[TASK DATA — start]
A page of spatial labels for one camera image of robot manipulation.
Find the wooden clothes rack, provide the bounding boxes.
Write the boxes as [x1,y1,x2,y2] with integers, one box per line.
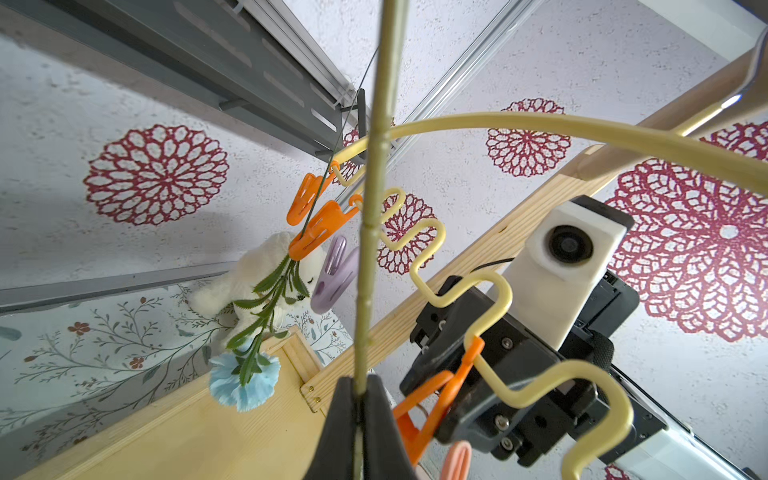
[18,46,767,479]

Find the orange end clothes peg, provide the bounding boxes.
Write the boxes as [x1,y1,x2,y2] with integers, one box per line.
[286,161,339,226]

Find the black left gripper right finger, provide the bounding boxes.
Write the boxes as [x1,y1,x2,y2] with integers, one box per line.
[362,374,417,480]

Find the purple clothes peg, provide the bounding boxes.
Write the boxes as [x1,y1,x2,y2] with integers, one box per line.
[310,235,359,315]

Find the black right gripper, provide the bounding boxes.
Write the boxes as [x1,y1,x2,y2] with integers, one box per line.
[399,272,639,467]

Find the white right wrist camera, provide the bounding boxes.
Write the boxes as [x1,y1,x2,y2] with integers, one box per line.
[503,195,635,350]

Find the pink clothes peg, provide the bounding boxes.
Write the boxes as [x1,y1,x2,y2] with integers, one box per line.
[440,440,472,480]

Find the light blue carnation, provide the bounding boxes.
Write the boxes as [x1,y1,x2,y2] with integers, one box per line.
[209,254,317,413]

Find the yellow clip hanger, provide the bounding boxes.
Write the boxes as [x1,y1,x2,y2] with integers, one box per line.
[326,26,768,480]

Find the white plush dog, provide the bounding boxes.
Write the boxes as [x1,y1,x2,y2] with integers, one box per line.
[187,231,326,353]

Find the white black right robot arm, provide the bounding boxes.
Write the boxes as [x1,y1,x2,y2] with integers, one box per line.
[400,272,756,479]

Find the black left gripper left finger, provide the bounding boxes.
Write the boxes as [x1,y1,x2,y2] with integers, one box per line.
[304,377,356,480]

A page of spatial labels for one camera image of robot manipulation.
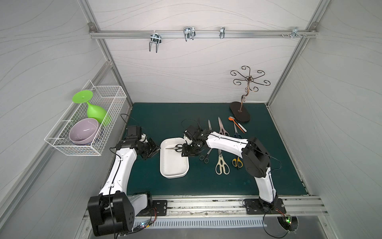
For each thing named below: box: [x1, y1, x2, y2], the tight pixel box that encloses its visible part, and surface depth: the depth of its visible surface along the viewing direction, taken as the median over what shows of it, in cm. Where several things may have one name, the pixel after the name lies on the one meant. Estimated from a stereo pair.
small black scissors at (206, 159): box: [199, 147, 213, 164], surface depth 92 cm
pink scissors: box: [217, 116, 230, 137], surface depth 106 cm
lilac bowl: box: [68, 118, 99, 145], surface depth 62 cm
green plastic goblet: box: [72, 90, 112, 126], surface depth 64 cm
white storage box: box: [159, 137, 190, 179], surface depth 92 cm
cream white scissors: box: [215, 148, 230, 176], surface depth 89 cm
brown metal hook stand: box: [230, 65, 271, 122], surface depth 98 cm
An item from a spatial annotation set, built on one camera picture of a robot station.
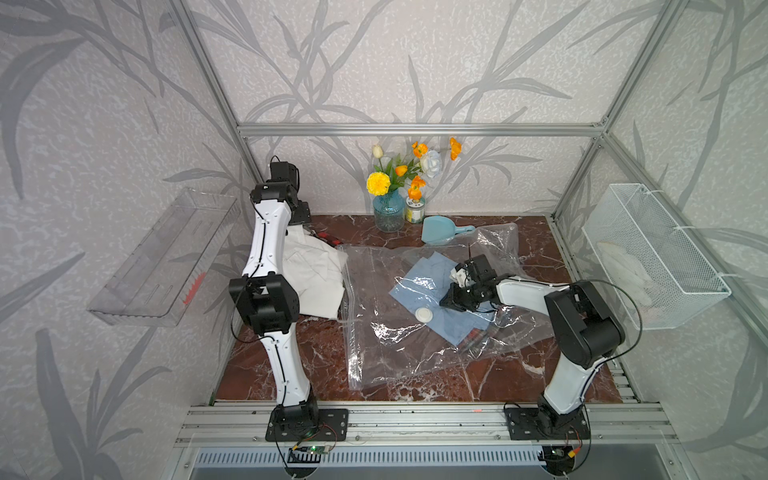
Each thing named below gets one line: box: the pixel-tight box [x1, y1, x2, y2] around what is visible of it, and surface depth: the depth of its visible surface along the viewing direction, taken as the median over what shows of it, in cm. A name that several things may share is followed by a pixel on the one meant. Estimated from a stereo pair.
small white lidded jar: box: [405, 196, 425, 224], surface depth 118 cm
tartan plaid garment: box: [458, 321, 523, 354], surface depth 88 cm
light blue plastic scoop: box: [421, 215, 475, 245], surface depth 119 cm
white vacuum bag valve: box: [415, 307, 433, 323], surface depth 91 cm
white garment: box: [282, 225, 349, 320], surface depth 92 cm
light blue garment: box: [389, 252, 496, 346], surface depth 96 cm
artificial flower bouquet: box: [366, 137, 462, 200], surface depth 93 cm
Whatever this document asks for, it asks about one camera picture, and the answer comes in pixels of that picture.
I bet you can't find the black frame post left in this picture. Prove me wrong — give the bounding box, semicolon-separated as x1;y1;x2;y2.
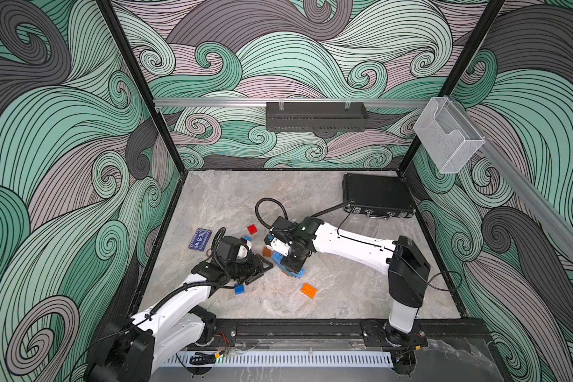
96;0;188;178

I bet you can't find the aluminium rail back wall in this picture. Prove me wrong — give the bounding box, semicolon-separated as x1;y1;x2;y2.
153;97;429;108

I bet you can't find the aluminium rail right wall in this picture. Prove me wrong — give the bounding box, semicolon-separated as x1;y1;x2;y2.
455;99;573;264

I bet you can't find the clear plastic wall bin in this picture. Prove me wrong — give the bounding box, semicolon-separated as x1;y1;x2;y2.
414;96;485;174

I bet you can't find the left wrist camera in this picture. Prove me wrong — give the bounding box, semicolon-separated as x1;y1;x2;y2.
217;236;252;264

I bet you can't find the black perforated wall tray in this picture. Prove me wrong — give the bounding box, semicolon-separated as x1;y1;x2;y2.
265;103;369;134

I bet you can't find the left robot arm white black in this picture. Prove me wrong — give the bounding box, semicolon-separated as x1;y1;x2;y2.
84;254;274;381

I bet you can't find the orange lego brick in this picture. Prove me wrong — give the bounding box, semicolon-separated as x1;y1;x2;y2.
301;283;318;299

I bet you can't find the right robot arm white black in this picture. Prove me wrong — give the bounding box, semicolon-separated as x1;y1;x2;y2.
265;216;431;348

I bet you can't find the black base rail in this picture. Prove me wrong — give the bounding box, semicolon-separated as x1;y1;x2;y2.
216;318;490;349

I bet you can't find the aluminium rail wall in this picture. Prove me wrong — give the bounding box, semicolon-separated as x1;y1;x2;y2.
455;99;573;264
153;97;429;108

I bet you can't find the black case on table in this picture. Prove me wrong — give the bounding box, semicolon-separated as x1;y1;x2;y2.
342;173;415;219

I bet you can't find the blue small lego brick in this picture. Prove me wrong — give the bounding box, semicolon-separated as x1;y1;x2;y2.
234;285;245;295

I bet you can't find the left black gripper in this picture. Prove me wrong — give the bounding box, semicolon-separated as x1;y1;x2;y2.
223;253;272;284

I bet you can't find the black frame post right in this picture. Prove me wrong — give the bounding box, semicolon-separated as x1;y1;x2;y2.
396;0;506;178

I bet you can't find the black frame post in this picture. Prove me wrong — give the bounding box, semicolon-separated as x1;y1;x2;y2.
396;0;506;178
96;0;188;178

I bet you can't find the white slotted cable duct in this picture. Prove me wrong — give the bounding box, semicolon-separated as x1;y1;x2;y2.
164;351;394;369

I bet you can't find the blue card tag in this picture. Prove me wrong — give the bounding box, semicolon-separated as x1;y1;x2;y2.
188;228;212;251

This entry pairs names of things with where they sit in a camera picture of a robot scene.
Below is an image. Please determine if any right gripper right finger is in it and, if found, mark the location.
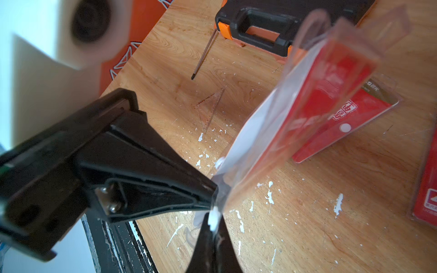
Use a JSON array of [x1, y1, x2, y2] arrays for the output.
[[213, 217, 243, 273]]

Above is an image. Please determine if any red ruler set package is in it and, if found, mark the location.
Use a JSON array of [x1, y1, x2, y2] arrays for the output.
[[407, 122, 437, 229], [292, 75, 400, 163], [205, 5, 412, 233]]

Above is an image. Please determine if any clear triangle ruler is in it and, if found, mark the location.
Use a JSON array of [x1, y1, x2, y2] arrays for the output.
[[195, 88, 225, 134]]

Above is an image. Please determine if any orange handled screwdriver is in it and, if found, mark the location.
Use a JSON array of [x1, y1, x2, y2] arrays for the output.
[[191, 28, 218, 80]]

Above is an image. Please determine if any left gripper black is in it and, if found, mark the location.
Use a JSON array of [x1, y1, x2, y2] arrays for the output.
[[1, 88, 217, 262]]

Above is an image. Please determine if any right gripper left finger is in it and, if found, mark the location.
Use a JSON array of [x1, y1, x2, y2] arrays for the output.
[[186, 213, 213, 273]]

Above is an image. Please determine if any black orange tool case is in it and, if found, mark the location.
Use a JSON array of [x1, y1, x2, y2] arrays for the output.
[[215, 0, 376, 58]]

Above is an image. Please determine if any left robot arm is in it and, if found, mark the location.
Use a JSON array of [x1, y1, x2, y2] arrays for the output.
[[1, 1, 216, 261]]

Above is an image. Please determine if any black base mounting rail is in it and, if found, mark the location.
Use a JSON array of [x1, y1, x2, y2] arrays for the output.
[[81, 211, 158, 273]]

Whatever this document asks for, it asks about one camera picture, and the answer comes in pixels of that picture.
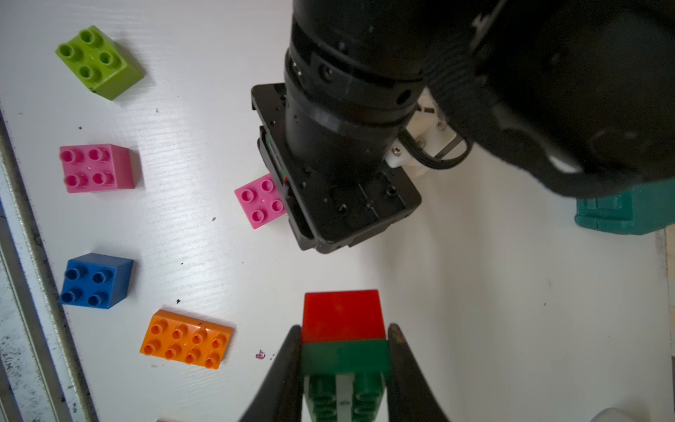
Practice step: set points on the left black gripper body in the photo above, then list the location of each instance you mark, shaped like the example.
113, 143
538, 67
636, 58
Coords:
323, 215

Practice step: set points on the green plastic tool case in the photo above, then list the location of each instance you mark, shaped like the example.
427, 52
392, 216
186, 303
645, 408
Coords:
637, 211

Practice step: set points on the blue lego brick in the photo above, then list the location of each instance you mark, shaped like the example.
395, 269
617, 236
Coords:
96, 281

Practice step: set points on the dark green long lego brick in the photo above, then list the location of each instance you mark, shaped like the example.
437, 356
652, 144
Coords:
345, 381

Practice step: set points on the red lego brick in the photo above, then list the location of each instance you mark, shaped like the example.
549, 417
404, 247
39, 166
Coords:
342, 316

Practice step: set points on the pink lego brick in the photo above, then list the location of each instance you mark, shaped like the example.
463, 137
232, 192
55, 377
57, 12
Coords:
96, 168
260, 201

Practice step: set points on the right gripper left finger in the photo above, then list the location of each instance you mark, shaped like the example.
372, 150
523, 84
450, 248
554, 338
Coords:
279, 398

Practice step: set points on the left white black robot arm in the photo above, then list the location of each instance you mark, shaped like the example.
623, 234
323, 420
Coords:
579, 94

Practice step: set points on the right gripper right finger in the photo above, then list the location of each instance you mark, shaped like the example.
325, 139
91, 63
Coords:
409, 395

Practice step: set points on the lime green lego brick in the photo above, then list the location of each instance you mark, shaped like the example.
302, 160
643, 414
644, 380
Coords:
99, 64

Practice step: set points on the long orange lego brick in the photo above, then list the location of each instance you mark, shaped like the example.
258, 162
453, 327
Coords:
171, 336

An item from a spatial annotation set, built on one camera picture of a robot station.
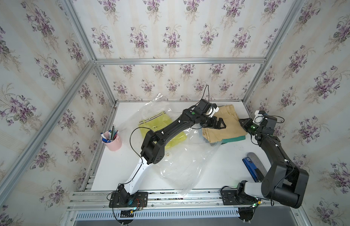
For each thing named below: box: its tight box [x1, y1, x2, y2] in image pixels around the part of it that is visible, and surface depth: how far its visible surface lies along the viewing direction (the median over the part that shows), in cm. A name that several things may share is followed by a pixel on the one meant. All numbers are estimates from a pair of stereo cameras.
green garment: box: [221, 135, 246, 145], surface depth 88 cm
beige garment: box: [201, 104, 248, 144], surface depth 88 cm
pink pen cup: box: [101, 130, 122, 152], surface depth 89 cm
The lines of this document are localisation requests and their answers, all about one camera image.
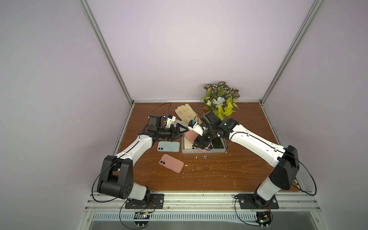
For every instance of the right connector board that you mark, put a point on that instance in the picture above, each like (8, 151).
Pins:
(264, 219)

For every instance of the pink phone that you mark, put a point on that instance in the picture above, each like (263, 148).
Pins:
(171, 163)
(191, 136)

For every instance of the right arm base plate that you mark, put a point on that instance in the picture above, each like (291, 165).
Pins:
(254, 201)

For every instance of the left connector board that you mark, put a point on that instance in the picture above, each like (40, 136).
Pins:
(141, 219)

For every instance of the cream rubber glove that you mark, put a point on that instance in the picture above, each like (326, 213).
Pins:
(186, 113)

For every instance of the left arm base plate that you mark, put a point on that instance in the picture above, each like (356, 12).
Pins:
(151, 201)

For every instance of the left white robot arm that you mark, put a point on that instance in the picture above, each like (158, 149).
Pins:
(116, 178)

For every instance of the grey plastic storage box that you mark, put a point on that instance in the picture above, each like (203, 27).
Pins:
(213, 150)

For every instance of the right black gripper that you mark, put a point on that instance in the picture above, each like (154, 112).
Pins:
(203, 141)

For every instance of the white phone black screen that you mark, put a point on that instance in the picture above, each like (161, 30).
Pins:
(217, 143)

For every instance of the mint green phone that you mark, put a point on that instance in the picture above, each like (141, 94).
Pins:
(168, 146)

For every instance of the cream white phone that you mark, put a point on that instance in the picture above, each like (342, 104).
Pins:
(188, 144)

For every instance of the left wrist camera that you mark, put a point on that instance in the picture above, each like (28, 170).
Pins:
(171, 121)

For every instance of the aluminium front rail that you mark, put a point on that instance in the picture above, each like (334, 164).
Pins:
(207, 201)

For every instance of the artificial plant in vase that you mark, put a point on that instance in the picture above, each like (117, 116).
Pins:
(220, 99)

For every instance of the connector board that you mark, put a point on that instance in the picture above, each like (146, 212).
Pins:
(264, 219)
(141, 219)

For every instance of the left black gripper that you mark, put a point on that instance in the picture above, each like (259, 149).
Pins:
(173, 133)

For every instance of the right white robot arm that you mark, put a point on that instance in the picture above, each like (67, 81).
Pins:
(284, 160)
[TASK DATA — finish]
* [EXERCISE PROMPT]
For each line of the entries that holds the word "garment", pull that line out.

* [COMPLETED EXERCISE]
tartan plaid garment: box: [458, 321, 523, 354], surface depth 88 cm
white garment: box: [282, 225, 349, 320], surface depth 92 cm
light blue garment: box: [389, 252, 496, 346], surface depth 96 cm
green garment: box: [221, 135, 246, 145], surface depth 88 cm
beige garment: box: [201, 104, 248, 144], surface depth 88 cm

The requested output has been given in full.